Here, I’m declaring a set and then adding some sheep ear ID tags to it, so 1934, 1201, 1199 etc. Then further down, you’ll see I add 1934 again. That’s actually going to get de-duplicated, so when we ask this how many sheep are in the set of sheep that we’ve seen by using the
len function, it’s not going to count that one twice.
So that’s perfect! We’ve got an exact number of how many sheep we’ve seen. Another question that I might want to ask when I’m counting things is not just how many sheep have I seen, but have I seen this particular sheep? In this case, I need to be able to retrieve data from my set or data structure that I’m using to determine if we’ve seen this before, so it’s a sort of set membership query. Is sheep 1934 in the set of sheep that we’ve seen, for example. Here, again, I’m using a Python set and this seems to be a great fit for this problem:
I declare the set with some sheep tags that we’ve seen already, so 1934, 1201 etc. Then I have a simple function that just basically says “is the sheep ID passed to it in the set of sheep that we have seen?”. And it either is, or it isn’t. And that’s going to work perfectly, and it’s going to be reliable 100% of the time. So when we call
have_i_seen("1934") it’s going to say “yes, we have seen sheep 1934”. When asked “have we seen 1283?” it’s going to say “no, we haven’t seen that one before” (or at least, not yet).

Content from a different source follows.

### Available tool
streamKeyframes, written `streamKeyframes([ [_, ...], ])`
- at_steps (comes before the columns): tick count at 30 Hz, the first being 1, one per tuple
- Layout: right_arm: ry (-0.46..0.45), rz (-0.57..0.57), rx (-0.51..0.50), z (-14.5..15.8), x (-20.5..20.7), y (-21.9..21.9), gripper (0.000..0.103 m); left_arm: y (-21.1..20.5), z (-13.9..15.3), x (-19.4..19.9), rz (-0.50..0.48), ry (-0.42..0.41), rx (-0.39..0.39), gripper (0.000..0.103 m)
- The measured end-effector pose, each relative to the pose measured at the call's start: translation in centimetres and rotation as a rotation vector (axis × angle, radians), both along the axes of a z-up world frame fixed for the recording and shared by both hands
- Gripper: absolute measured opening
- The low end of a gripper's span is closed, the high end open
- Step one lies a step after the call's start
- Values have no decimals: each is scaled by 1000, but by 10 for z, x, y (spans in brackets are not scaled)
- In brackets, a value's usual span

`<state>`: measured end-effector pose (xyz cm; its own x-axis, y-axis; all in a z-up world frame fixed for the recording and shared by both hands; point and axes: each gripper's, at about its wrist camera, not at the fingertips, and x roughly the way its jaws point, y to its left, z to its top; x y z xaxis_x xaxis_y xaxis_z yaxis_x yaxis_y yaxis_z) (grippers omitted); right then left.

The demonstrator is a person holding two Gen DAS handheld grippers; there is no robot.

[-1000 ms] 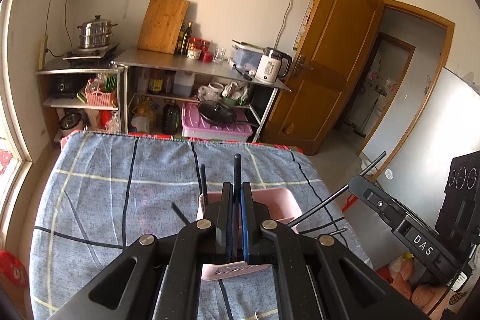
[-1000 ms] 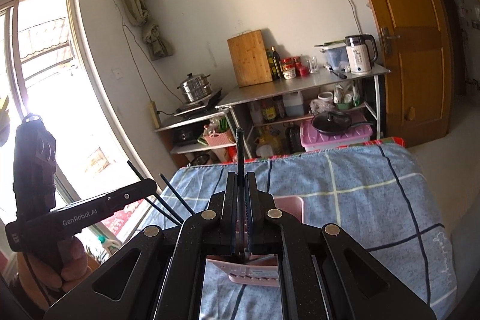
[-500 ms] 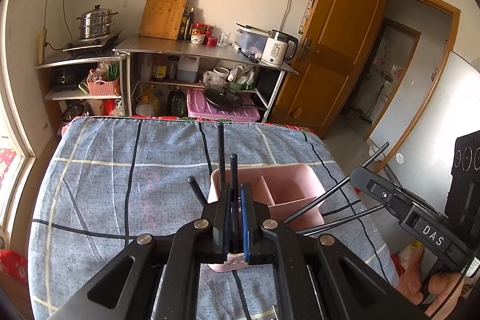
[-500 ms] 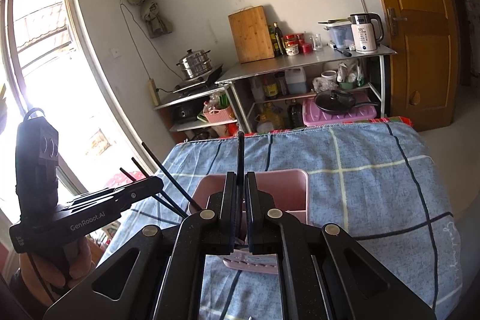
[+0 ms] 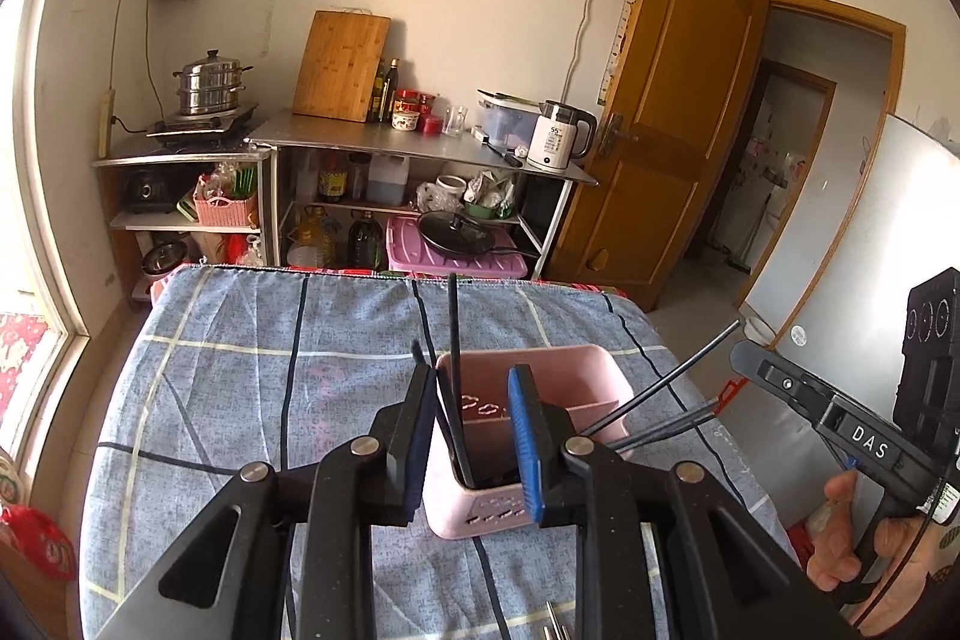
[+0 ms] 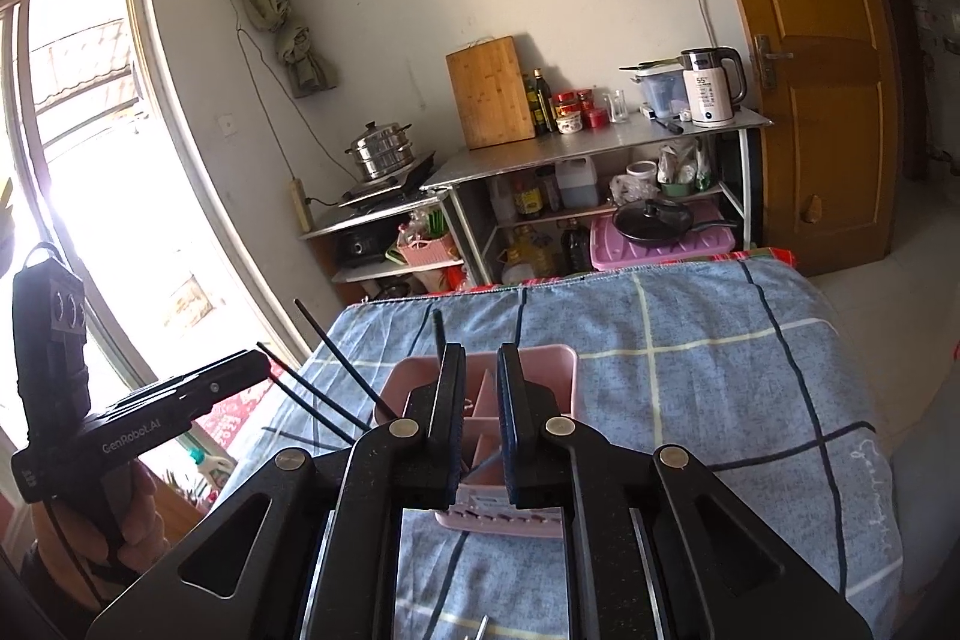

So when we’re counting things and we want to answer these two questions: “how many things have I seen?” (or distinct things I have seen), and “have I seen this particular distinct thing?” then a set’s got us covered: it’s done everything we need. So, that’s it, we’re done - problem solved! But… well, are we?
Issues with Being Right All the Time
The set works great, and it’s 100% accurate but we had a relatively small dataset. We had a few sheep, and we were remembering the IDs of all the sheep and the IDs were fairly short, so remembering all of those in a set and storing all of that data is not a huge problem. But, if we need to count huge numbers of distinct things - so we’re operating at internet scale, or we’re operating at Australia / New Zealand sheep farm scale then we might need to think about this again: because we might have some issues here.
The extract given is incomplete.